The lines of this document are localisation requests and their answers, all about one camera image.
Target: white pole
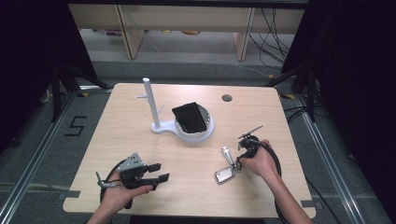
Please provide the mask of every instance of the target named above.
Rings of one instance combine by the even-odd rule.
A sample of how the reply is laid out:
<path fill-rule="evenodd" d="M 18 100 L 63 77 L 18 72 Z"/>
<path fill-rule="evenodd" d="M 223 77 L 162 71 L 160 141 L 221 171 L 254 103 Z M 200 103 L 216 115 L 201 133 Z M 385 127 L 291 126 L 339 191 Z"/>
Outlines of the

============================================================

**Assignment:**
Leaving every image behind, repeat the data in full and exactly.

**Solution for this problem:**
The lines of this document are localisation requests and their answers, all about one camera image.
Target: white pole
Please provide the mask of every instance of the target named above.
Rings of one instance combine by the even-odd rule.
A sample of how the reply is laid out:
<path fill-rule="evenodd" d="M 18 100 L 63 77 L 18 72 Z"/>
<path fill-rule="evenodd" d="M 223 77 L 162 71 L 160 141 L 221 171 L 254 103 Z M 200 103 L 216 115 L 201 133 Z M 385 127 L 291 126 L 339 191 Z"/>
Outlines of the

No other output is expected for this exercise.